→ Material for the task

★ ★ ★ ★ ★ ★ ★

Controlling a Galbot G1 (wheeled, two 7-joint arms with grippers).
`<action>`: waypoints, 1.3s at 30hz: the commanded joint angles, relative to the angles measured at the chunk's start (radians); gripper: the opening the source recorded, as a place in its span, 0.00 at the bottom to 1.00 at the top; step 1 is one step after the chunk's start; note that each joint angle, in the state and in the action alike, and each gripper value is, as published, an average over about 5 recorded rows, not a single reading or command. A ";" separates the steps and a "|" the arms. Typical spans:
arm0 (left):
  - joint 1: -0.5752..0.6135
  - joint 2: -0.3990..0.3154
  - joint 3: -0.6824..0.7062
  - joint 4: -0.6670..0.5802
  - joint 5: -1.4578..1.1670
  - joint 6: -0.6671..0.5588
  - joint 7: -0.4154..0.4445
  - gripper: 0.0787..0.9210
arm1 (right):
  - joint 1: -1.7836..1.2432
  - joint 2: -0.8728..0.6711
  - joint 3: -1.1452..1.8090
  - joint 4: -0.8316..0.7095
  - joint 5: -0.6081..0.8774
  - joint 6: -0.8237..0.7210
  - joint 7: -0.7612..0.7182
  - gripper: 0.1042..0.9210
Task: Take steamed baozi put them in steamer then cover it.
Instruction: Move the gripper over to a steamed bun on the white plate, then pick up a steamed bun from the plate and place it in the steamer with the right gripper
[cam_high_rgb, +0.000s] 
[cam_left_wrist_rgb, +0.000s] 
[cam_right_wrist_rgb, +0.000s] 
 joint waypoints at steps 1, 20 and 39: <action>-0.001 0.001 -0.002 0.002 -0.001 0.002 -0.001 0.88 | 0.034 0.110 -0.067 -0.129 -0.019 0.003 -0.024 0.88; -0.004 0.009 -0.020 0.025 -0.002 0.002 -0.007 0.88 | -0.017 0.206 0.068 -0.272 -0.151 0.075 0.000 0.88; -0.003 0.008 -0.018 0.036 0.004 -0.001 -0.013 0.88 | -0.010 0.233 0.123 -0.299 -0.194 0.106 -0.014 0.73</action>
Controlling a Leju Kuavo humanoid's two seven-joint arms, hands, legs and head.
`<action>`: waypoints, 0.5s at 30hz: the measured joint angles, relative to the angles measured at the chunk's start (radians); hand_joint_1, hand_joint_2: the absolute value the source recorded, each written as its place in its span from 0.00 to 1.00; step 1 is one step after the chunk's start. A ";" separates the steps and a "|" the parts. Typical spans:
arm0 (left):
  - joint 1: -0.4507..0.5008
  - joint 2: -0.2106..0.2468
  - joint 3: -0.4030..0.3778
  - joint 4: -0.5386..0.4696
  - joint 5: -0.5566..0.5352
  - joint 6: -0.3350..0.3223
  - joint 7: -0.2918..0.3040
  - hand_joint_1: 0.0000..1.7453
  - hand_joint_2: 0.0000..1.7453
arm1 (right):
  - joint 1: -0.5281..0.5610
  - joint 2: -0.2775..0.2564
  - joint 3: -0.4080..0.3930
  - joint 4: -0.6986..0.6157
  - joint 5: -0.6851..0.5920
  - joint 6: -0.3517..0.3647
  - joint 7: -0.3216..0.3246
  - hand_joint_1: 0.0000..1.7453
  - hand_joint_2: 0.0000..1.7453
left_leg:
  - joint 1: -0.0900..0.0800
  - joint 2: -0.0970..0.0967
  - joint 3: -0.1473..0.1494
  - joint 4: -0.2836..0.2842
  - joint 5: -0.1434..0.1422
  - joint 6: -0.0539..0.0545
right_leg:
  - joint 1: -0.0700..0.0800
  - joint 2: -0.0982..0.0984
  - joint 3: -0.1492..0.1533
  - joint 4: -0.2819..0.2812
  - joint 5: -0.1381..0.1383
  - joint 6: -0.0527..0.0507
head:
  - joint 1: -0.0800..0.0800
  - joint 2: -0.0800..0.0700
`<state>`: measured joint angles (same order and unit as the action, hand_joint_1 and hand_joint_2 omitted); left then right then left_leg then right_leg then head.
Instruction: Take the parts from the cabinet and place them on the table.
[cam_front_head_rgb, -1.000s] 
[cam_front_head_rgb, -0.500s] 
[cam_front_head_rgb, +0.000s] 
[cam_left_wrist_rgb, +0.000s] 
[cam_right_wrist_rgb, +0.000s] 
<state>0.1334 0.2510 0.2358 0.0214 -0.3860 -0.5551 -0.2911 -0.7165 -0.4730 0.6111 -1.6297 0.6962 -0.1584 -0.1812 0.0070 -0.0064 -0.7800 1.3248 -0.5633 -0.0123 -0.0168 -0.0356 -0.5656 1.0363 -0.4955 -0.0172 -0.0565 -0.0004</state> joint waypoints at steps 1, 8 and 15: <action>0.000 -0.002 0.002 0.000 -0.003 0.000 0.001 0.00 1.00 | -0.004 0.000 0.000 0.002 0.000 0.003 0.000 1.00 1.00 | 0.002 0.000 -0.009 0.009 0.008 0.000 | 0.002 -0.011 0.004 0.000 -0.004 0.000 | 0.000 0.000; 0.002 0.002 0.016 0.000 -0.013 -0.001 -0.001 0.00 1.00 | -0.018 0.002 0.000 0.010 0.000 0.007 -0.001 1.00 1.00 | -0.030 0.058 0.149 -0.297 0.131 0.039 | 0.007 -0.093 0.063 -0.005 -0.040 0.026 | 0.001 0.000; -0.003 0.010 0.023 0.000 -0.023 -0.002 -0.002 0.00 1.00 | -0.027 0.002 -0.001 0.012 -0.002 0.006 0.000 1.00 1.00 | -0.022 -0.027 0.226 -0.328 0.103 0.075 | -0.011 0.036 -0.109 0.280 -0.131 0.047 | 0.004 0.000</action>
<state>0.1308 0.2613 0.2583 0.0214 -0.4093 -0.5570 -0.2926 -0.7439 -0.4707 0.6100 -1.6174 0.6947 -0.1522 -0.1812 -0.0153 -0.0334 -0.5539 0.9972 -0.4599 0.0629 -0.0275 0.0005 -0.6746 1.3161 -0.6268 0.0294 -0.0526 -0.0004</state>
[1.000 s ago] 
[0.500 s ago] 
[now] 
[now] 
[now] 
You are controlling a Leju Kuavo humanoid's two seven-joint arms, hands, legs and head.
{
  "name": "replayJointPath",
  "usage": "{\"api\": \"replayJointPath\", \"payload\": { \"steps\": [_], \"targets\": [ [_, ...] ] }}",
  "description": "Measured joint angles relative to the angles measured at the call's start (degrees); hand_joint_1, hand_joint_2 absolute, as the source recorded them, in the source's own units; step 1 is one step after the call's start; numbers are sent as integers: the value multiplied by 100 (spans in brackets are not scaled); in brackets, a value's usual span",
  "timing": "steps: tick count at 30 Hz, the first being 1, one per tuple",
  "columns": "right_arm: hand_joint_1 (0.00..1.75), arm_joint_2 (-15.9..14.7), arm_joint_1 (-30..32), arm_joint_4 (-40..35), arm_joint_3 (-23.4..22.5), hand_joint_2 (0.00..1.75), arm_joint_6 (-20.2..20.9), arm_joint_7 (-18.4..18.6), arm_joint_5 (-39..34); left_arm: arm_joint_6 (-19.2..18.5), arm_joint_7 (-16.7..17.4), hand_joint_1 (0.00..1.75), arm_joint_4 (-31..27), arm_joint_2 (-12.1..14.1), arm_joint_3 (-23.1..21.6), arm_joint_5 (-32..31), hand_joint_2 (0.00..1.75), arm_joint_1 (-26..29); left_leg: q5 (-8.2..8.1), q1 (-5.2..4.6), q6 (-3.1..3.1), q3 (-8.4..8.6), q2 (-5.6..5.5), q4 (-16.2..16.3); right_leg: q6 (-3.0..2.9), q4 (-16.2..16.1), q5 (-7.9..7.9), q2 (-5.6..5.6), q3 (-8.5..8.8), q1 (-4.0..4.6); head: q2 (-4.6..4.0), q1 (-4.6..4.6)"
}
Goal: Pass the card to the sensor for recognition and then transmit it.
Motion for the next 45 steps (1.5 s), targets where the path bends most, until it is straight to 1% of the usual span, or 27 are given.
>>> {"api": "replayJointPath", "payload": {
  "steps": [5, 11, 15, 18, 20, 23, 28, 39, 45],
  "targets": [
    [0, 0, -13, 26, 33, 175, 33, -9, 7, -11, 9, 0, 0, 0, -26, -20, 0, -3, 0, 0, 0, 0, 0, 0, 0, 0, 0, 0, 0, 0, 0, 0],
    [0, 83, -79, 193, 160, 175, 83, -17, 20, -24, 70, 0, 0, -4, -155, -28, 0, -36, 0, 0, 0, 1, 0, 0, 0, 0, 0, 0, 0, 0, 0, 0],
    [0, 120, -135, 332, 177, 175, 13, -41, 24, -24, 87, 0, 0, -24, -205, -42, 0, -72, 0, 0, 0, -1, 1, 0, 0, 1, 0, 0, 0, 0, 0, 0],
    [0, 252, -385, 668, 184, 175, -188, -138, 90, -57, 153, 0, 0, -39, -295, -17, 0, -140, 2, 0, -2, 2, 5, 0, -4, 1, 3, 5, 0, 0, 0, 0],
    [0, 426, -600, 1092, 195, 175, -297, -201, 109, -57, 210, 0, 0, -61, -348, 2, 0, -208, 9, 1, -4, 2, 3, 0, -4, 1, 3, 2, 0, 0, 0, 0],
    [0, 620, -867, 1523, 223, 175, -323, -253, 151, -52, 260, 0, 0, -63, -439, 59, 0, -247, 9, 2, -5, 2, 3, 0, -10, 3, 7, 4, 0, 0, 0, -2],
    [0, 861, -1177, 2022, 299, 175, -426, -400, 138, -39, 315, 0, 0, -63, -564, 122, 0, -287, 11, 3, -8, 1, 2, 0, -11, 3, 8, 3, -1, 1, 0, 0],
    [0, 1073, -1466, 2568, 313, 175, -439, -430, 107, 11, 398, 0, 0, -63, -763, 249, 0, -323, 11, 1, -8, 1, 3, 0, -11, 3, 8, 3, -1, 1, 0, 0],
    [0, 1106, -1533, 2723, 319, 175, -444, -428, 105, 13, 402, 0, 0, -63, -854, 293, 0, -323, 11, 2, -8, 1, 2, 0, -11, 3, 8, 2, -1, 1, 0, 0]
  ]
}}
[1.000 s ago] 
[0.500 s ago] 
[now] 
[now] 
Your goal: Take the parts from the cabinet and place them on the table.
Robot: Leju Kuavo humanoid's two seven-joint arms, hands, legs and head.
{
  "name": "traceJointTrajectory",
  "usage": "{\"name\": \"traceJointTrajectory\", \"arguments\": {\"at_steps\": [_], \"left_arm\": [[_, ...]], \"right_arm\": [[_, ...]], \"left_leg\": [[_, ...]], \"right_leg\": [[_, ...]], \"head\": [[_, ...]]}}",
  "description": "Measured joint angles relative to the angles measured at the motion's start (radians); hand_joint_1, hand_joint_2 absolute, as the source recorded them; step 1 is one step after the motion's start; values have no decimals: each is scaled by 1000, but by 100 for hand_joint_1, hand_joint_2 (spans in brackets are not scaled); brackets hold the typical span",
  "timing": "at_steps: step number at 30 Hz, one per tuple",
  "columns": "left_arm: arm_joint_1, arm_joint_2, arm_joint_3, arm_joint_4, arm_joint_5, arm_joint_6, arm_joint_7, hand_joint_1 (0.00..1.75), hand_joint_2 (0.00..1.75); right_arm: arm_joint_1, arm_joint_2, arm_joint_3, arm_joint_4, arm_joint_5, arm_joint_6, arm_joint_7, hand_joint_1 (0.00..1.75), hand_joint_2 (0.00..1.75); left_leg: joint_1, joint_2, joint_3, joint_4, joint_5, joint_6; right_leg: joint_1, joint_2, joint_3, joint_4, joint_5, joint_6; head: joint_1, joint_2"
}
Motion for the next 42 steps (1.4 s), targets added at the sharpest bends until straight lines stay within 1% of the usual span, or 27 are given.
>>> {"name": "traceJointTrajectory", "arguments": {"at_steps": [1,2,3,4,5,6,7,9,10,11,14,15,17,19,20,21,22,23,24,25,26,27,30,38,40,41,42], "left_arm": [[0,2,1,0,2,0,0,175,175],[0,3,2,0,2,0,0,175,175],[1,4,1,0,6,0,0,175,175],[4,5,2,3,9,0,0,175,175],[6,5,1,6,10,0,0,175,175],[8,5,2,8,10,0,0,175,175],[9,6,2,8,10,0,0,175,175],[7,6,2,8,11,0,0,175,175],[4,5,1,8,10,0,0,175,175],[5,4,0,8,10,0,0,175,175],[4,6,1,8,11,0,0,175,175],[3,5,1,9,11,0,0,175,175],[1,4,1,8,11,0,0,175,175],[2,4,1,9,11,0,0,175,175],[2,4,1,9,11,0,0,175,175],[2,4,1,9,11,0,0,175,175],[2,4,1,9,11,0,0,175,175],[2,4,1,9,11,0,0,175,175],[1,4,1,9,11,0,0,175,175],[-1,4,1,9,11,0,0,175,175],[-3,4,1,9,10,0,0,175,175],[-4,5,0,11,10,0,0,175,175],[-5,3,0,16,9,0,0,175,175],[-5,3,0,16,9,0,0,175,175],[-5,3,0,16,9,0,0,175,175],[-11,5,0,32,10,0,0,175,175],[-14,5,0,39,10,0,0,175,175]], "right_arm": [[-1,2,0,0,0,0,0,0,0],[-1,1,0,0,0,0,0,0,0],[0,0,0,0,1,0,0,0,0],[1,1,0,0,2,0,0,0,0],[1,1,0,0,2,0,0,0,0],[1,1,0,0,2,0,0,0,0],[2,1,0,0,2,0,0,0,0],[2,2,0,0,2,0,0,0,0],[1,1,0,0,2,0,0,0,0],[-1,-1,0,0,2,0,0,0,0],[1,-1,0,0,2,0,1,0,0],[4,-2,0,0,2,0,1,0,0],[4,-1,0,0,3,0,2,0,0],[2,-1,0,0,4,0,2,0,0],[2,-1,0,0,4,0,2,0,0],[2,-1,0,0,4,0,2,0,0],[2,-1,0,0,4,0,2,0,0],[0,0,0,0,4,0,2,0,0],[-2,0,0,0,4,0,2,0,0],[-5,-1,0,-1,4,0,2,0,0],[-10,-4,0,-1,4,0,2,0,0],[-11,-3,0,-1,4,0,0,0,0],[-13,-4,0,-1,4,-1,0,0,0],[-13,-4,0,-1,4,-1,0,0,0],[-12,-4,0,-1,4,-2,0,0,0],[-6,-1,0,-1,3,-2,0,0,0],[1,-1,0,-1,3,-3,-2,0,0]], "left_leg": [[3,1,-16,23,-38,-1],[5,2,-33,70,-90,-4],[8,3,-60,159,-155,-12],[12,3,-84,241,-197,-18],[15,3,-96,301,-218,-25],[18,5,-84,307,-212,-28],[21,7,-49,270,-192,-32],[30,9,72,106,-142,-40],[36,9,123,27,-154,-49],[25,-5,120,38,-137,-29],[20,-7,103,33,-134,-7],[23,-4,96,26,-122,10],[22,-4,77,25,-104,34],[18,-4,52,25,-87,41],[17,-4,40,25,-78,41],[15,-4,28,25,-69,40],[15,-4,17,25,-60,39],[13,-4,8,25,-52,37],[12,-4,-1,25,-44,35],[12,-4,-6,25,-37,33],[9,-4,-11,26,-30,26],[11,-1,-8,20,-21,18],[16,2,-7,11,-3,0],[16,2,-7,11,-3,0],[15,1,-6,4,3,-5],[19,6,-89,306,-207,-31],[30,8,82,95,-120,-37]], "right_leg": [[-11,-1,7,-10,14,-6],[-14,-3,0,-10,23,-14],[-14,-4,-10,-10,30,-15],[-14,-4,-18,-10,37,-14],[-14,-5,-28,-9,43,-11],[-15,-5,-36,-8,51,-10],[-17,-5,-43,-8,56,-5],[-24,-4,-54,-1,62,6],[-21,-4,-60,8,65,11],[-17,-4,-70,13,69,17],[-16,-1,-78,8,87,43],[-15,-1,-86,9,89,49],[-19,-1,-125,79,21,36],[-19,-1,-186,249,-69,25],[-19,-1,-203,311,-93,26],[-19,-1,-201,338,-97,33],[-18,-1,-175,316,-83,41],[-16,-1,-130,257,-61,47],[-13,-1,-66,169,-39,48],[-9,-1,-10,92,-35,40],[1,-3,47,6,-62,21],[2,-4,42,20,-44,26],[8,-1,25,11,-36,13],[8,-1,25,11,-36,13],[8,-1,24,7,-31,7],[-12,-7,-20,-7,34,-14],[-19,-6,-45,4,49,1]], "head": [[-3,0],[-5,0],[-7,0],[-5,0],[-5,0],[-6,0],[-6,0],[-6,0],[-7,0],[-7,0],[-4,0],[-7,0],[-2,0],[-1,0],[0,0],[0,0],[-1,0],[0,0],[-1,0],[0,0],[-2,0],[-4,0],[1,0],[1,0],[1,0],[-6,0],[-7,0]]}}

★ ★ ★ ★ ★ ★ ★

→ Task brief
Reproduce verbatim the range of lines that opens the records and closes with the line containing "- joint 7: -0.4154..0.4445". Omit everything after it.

→ Response
Controlling a Galbot G1 (wheeled, two 7-joint arms with grippers).
`<action>`: waypoints, 1.3s at 30hz: the commanded joint angles, relative to the angles measured at the chunk's start (radians); gripper: the opening the source recorded, as a place in its span, 0.00 at the bottom to 1.00 at the top; step 1 is one step after the chunk's start; note that each joint angle, in the state and in the action alike, and each gripper value is, as published, an average over about 5 recorded rows, not a single reading or command. A ";" separates the steps and a "|" the arms. Typical spans:
arm0 (left):
  - joint 1: -0.5752..0.6135
  - joint 2: -0.3990..0.3154
  - joint 3: -0.6824..0.7062
  - joint 4: -0.6670..0.5802
  - joint 5: -1.4578..1.1670
  - joint 6: -0.6671..0.5588
  - joint 7: -0.4154..0.4445

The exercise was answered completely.